As a firefighter, Brooke Dicks can have intense work days.
Even so, she can’t imagine being a 911 call-taker or dispatcher.
“They have a very, very stressful job,” Dicks said. “I get to run and do (in an emergency); they basically have to sit and stay calm and give us direction. That has to be so stressful not being able to just run out the door and go to it.”
Effingham County 911 dispatchers and call-takers now have a designated area where they can wind down after handling stressful calls. With Dicks’ assistance, the Effingham County Emergency Management Agency office was equipped last year with a “quiet room.”
The room, adjacent to the emergency operations center, is outfitted with comfortable furniture and soft lighting. It also has a television, with several “I Love Lucy” shows available to watch.
“They need to come in here and decompress, unwind, get out of that noisy dispatch room, to get away from it for a while,” said Effingham County 911 Director Jay Spinks. “I’d rather for them to deal with it here than to take it home to their family.”
Effingham Emergency Management Director Ed Myrick tasked Dicks with asking local furniture stores to donate items for the quiet room. Dicks was on light duty with the fire department while she was pregnant, and she was assigned to EMA as Myrick’s assistant.
Two Rincon stores didn’t hesitate to help. Farmers Home Furniture donated a sectional sofa, chair and TV stand and Wiley’s Home Center gave tables and lamps, fully furnishing the quiet room.
“When she said what it was for, we were on-board,” said Farmers Furniture store manager Selena Moore. “You never know when you might have to use those services. I don’t think there’s a dollar figure you can put on that job.”
Myrick was inspired to create the quiet room after seeing the movie “The Call,” in which Halle Berry plays a 911 operator, and being on the scene of one of Effingham’s worst traffic crashes in memory. Three brothers died in November 2013 when their pickup collided with a tanker truck on Highway 17 and both vehicles burst into flames.
“After watching that movie, and the tanker explosion, I talked with Jay and said, ‘This is what I’d like to do,’” Myrick said. “We handed it to Brooke, and she ran with it.”
The tanker tragedy was the first call Dicks responded to for EMA rather than as a firefighter. Though she was unable to don turnout gear and fight the fire, she viewed her role with emergency management as a different way to help the community.
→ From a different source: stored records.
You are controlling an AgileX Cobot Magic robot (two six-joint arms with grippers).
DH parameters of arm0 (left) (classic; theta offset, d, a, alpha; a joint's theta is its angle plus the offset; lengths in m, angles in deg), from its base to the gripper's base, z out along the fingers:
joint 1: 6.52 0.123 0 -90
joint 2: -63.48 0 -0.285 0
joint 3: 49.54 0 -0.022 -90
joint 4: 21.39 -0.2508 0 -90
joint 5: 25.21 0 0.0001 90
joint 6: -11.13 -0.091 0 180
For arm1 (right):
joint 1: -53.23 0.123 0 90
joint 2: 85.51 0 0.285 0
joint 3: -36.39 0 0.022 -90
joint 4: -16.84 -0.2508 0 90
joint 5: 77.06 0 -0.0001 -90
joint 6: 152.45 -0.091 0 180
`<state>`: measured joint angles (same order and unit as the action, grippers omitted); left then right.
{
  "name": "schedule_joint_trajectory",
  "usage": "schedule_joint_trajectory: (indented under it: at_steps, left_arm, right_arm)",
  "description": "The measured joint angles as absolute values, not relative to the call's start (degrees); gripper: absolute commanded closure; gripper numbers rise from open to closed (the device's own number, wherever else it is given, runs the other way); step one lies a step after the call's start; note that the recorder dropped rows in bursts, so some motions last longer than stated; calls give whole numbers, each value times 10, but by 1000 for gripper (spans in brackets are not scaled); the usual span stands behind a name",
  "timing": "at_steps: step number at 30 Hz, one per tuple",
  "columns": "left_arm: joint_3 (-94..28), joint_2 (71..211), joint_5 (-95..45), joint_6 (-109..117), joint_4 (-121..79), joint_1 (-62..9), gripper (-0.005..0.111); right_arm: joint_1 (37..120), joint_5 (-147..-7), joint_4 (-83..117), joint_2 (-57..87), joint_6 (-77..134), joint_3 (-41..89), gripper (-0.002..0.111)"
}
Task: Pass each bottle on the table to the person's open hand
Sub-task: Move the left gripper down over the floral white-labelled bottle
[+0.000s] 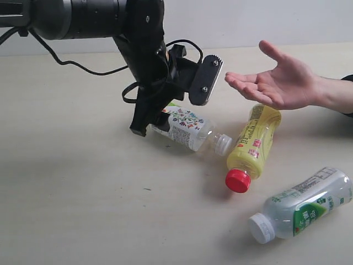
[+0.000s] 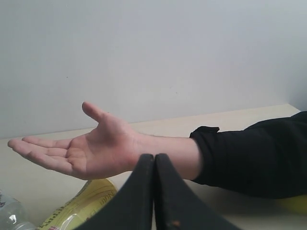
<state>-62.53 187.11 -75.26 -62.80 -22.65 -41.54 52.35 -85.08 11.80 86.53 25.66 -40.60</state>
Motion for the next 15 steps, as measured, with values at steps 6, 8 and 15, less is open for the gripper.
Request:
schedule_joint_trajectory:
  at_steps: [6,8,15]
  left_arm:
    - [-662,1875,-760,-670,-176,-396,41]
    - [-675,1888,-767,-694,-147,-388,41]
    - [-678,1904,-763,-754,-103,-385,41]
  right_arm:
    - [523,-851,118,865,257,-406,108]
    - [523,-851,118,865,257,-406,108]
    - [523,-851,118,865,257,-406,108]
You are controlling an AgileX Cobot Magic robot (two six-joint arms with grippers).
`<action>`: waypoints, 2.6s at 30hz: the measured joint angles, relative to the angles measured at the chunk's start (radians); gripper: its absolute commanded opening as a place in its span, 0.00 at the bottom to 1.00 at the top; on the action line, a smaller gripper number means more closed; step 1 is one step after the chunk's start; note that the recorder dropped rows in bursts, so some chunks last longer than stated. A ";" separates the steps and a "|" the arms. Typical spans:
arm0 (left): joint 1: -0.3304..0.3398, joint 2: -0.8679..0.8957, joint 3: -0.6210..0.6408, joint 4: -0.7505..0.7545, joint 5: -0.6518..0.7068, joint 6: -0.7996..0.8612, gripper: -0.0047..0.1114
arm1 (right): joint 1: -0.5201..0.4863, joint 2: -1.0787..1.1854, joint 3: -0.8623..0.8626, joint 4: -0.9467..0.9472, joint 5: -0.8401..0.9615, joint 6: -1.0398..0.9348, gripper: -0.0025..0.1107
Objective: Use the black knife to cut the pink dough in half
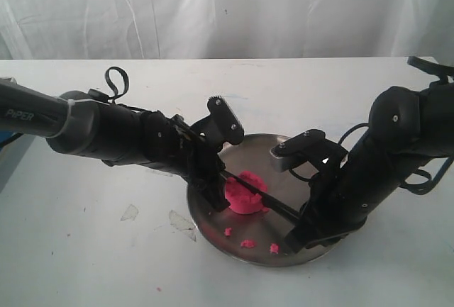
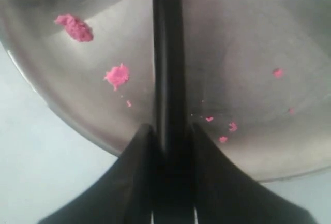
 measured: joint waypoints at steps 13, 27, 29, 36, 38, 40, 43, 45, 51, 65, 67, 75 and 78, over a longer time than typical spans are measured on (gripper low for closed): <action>0.000 0.002 0.000 0.007 -0.004 0.000 0.04 | 0.000 0.000 0.000 -0.005 0.000 0.000 0.02; 0.000 0.002 0.000 0.007 -0.004 0.000 0.04 | 0.000 0.000 0.000 -0.007 -0.002 0.000 0.02; 0.000 0.002 0.000 0.007 -0.004 0.000 0.04 | 0.000 0.000 0.000 -0.007 -0.002 0.000 0.02; 0.000 0.002 0.000 0.007 -0.004 0.000 0.04 | 0.000 0.000 0.000 -0.007 -0.002 0.000 0.02; 0.000 0.002 0.000 0.007 -0.004 0.000 0.04 | 0.000 0.000 0.000 -0.007 -0.002 0.000 0.02; 0.000 0.002 0.000 0.007 -0.004 0.000 0.04 | 0.000 0.002 0.000 -0.007 -0.004 0.000 0.02; 0.000 0.002 0.000 0.007 -0.004 0.000 0.04 | 0.000 0.018 0.000 -0.007 -0.004 0.000 0.02; 0.000 0.002 0.000 0.007 -0.004 0.000 0.04 | 0.000 0.038 -0.002 -0.007 -0.004 0.000 0.02; 0.000 0.002 0.000 0.007 -0.002 0.000 0.04 | 0.000 0.057 -0.022 -0.009 0.023 0.000 0.02; 0.000 0.002 0.000 0.007 -0.002 0.000 0.04 | 0.000 0.057 -0.027 -0.009 0.030 0.012 0.02; 0.000 0.002 0.000 0.007 -0.002 0.000 0.04 | 0.000 0.057 -0.027 -0.009 0.030 0.012 0.02; 0.000 0.002 0.000 0.007 -0.002 0.000 0.04 | 0.000 0.057 -0.027 -0.009 0.032 0.014 0.02; 0.000 0.002 0.000 0.007 -0.002 0.000 0.04 | 0.000 0.057 -0.027 -0.009 0.032 0.014 0.02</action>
“Even though it wasn’t the fire department, it was a branch of emergency services,” Dicks said. “It really gave me something to look forward to possibly when I can’t really run into burning buildings anymore but still want to work with the emergency services side of public service.”
Effingham County 911 received 23,000 calls in 2013, an average of 63 per day, according to Spinks. Many of those calls resulted in multiple emergency and law enforcement agencies responding, he said.
Spinks described a 911 call-taker’s 12-hour shift as “an emotional roller-coaster ride.”
“You may start out with a sick child, you might start out with a bad domestic,” he said. “It goes from someone calling in, ‘I’ve locked my keys in my car,’ back up to, ‘My husband just shot himself in the head.’ It’s constantly up and down.”
Establishing the quiet room supplemented a grant Effingham EMA received from the Georgia Emergency Management Agency to upgrade its emergency operations center. The grant funded equipment such as monitors, projectors, projector screens and wiring to give Effingham a high-tech EOC.
Myrick said the EOC was basically “just a classroom” when he was named emergency management director in 2012. With the new equipment, the EOC is an information center with a steady stream of weather reports, GEMA updates, news stories and communication among county agencies.
“If something happened today, I know that we are prepared,” Myrick said.
At the same time, Myrick said, Effingham EMA improved its emergency response plans. The county is now in line with an incentive program the state offers to emergency management agencies that have designated plans and programs in place. EMAs that meet the guidelines would receive an additional 2.5 percent in funding in the event of a state-declared disaster.
“Two-and-a-half percent of $40 million is a lot of money,” Myrick said. “Of the 159 counties in the state of Georgia, only 33 counties have met that requirement – and we are one of them.”
While emergency management is highly visible to the public during severe weather or other type of emergency, Myrick pointed out that much of the agency’s work — such as the EOC upgrades — is conducted behind the scenes.
“Emergency management is like the spare tire in your car,” he said. “You don’t need it every day, but when you need it on that dark road, you’re going to be glad you have it.”